### WHAT TO DO
In the listing below, how many lines carry the word "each"? Reply with only the number.

*** Opening SOURCE DATA ***

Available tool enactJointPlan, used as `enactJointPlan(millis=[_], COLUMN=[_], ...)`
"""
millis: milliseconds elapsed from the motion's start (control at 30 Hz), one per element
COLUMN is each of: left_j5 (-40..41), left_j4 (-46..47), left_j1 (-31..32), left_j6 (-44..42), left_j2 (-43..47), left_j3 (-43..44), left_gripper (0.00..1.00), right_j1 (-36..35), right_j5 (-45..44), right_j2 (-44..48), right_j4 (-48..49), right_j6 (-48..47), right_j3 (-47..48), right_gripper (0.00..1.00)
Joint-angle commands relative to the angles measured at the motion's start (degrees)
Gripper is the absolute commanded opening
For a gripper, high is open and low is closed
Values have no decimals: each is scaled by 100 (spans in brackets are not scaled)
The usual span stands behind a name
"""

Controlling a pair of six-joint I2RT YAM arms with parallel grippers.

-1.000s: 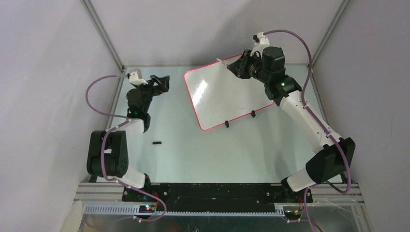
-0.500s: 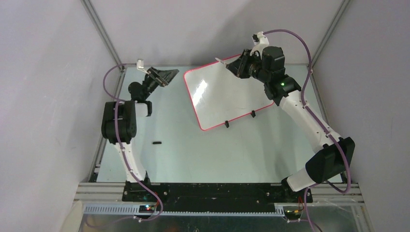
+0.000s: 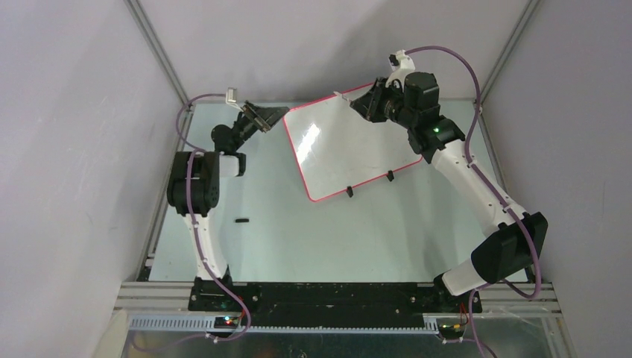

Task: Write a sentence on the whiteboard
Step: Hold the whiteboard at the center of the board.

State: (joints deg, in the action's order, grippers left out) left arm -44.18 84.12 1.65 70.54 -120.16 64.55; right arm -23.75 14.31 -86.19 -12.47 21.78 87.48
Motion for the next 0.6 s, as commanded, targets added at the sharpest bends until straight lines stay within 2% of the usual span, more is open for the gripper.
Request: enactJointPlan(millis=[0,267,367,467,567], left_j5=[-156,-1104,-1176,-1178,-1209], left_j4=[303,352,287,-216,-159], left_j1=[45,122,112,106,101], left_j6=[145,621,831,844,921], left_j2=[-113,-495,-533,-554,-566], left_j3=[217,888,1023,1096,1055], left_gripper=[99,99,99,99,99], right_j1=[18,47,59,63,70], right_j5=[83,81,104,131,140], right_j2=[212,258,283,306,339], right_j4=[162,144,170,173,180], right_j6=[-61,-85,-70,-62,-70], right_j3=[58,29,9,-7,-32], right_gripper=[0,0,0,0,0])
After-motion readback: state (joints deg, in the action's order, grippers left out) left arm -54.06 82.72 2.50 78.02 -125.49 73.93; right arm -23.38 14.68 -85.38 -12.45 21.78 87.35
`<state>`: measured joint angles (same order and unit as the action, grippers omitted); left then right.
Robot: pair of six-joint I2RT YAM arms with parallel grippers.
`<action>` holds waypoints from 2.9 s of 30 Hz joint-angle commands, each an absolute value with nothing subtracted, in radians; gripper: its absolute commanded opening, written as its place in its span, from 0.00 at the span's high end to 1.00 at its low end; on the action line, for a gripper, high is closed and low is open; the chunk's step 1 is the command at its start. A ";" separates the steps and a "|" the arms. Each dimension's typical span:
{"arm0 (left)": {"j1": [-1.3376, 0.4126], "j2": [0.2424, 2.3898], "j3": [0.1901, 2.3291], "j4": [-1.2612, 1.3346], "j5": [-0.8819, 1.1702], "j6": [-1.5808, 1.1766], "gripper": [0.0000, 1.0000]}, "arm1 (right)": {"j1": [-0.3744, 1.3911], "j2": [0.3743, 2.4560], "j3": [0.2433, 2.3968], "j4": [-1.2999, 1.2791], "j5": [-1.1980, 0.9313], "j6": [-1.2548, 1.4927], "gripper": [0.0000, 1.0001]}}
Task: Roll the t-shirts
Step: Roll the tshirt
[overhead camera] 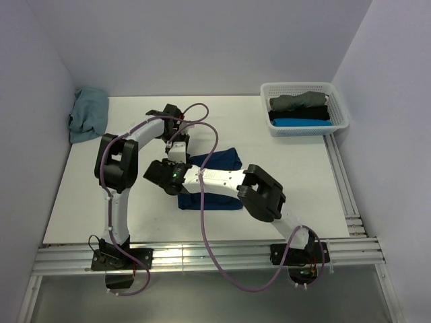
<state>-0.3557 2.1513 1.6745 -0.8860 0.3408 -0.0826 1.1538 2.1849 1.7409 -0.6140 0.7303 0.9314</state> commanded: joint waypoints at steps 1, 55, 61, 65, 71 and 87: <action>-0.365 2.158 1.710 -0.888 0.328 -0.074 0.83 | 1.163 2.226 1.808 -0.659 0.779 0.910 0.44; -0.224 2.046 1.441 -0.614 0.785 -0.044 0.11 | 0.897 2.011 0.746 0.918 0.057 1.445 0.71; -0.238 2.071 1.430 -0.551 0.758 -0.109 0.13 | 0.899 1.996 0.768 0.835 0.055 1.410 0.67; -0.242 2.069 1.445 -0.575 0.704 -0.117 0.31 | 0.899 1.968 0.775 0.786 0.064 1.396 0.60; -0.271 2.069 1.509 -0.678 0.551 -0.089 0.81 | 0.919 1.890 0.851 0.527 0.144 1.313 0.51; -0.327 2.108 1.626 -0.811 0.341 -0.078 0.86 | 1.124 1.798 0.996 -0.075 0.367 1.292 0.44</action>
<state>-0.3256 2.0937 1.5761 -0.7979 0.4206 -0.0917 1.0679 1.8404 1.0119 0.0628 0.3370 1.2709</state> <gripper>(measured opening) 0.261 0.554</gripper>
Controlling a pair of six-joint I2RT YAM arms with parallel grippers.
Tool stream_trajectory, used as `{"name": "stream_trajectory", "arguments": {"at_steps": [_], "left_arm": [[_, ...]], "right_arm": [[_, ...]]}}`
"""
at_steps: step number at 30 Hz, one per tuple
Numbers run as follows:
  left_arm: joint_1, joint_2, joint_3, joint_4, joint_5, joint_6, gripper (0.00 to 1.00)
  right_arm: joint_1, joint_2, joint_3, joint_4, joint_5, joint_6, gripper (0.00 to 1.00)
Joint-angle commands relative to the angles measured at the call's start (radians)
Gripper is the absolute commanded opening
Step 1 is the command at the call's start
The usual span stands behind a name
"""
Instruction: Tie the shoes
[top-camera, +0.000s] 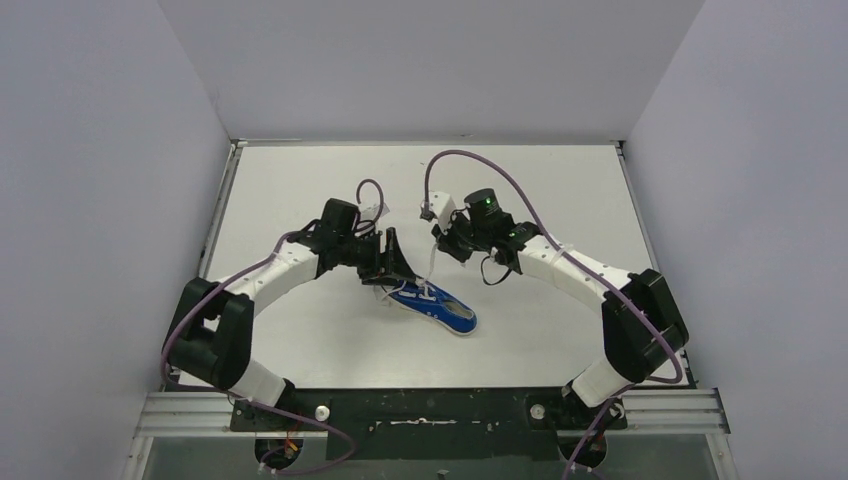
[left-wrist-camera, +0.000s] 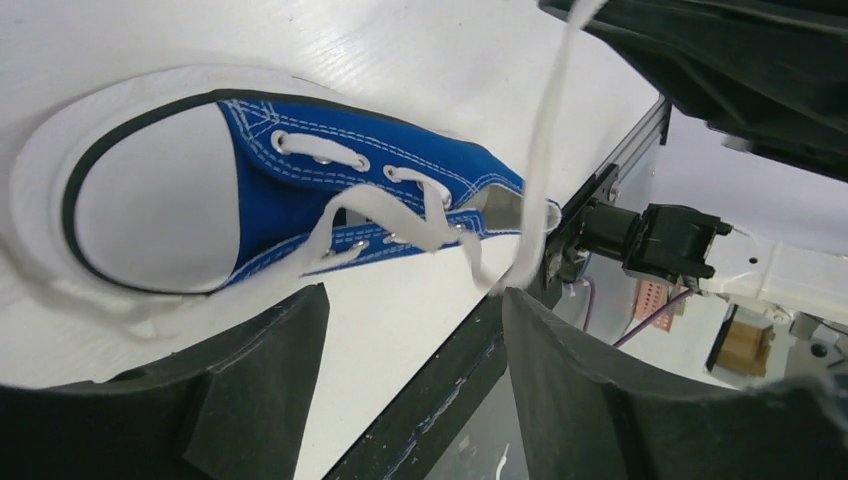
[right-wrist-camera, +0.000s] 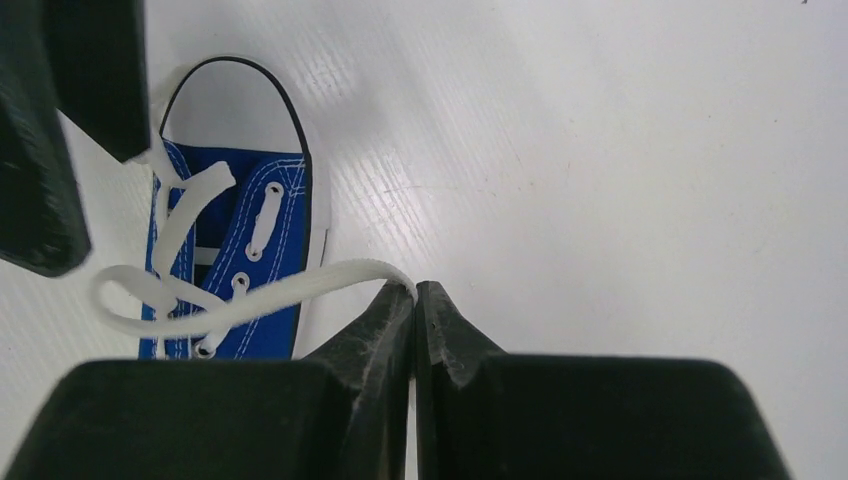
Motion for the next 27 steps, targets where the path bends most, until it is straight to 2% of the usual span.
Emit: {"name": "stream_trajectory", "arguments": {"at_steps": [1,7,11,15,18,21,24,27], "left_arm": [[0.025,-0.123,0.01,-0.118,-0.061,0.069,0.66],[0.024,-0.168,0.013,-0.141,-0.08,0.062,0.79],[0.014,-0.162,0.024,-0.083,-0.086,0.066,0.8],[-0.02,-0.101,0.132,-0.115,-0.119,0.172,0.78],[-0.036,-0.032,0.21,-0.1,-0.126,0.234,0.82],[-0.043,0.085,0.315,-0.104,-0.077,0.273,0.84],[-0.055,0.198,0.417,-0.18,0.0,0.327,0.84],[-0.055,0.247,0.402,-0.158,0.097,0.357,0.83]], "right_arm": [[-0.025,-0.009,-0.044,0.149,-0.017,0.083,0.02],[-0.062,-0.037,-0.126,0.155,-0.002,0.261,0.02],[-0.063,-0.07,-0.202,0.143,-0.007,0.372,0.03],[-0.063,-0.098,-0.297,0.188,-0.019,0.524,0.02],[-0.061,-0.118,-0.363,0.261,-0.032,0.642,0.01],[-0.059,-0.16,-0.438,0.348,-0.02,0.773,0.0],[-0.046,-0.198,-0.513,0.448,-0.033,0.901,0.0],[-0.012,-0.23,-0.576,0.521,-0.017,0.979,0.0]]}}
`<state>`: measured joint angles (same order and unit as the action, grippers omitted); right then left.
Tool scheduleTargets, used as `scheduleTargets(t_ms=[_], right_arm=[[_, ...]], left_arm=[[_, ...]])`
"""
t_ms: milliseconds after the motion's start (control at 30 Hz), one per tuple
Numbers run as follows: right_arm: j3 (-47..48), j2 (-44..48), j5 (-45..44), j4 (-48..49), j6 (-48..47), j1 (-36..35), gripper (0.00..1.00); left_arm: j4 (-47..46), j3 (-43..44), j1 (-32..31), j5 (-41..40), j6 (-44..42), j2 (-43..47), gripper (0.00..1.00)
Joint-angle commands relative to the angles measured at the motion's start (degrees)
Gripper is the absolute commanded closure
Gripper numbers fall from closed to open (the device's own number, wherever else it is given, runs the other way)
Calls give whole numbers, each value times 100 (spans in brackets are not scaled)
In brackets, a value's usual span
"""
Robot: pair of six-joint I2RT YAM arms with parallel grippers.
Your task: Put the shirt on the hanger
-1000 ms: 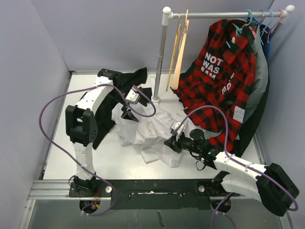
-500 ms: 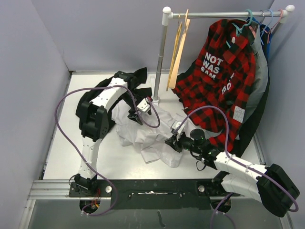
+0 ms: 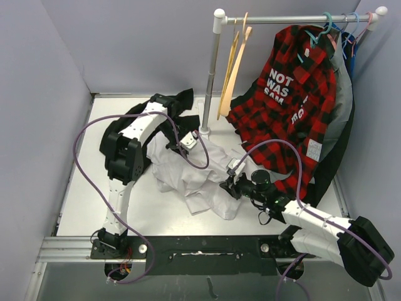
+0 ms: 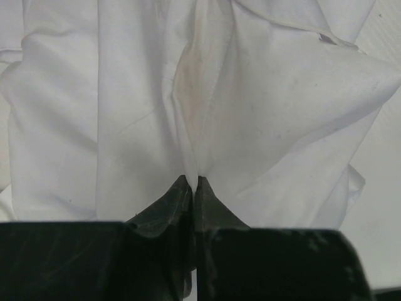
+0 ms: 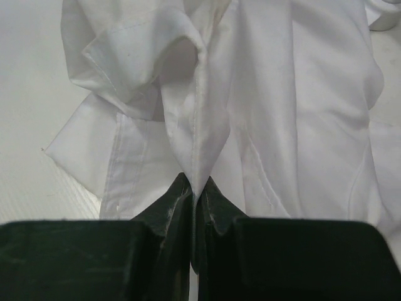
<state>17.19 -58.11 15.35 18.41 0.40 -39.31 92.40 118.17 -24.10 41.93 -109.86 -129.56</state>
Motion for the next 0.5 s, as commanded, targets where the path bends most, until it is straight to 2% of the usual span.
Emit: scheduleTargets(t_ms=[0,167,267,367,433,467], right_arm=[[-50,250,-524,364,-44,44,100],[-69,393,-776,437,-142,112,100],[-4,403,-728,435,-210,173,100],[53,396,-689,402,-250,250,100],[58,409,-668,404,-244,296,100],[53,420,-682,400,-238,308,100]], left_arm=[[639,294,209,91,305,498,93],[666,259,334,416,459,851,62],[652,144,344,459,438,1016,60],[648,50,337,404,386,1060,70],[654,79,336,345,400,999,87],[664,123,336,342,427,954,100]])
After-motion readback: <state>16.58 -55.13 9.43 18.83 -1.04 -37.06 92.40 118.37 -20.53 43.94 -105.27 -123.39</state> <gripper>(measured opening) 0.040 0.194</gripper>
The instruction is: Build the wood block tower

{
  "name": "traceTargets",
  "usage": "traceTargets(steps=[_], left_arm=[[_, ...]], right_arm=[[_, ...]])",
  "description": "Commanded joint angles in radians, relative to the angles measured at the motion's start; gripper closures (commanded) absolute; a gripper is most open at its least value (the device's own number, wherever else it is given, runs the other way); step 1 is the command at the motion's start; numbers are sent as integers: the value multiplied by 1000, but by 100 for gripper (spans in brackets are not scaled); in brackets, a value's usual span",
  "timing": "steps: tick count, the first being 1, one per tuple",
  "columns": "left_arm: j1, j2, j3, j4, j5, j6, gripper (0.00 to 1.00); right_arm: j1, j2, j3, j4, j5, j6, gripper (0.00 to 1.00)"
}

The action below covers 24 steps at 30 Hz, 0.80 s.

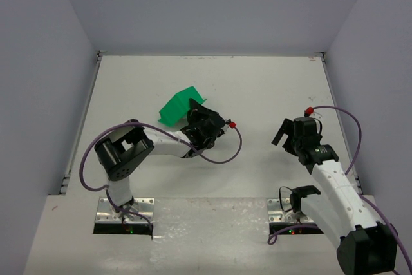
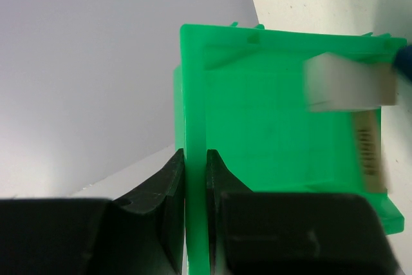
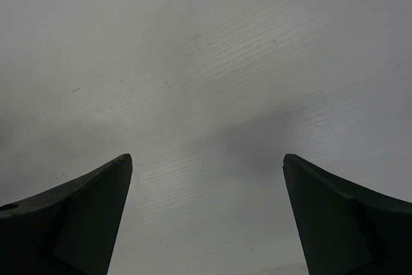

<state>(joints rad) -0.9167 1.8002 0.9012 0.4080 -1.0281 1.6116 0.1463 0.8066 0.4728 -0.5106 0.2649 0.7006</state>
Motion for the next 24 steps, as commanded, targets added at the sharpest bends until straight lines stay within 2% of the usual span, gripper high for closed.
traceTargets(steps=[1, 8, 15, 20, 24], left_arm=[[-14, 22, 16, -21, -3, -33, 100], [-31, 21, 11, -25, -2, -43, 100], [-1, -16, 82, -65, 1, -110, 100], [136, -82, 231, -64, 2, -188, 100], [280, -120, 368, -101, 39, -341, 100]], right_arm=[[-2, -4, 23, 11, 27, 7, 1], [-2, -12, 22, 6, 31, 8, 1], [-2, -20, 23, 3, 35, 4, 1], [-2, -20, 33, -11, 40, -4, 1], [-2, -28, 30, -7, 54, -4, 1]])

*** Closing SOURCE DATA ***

### SOLUTION FOR THIS PROBLEM
4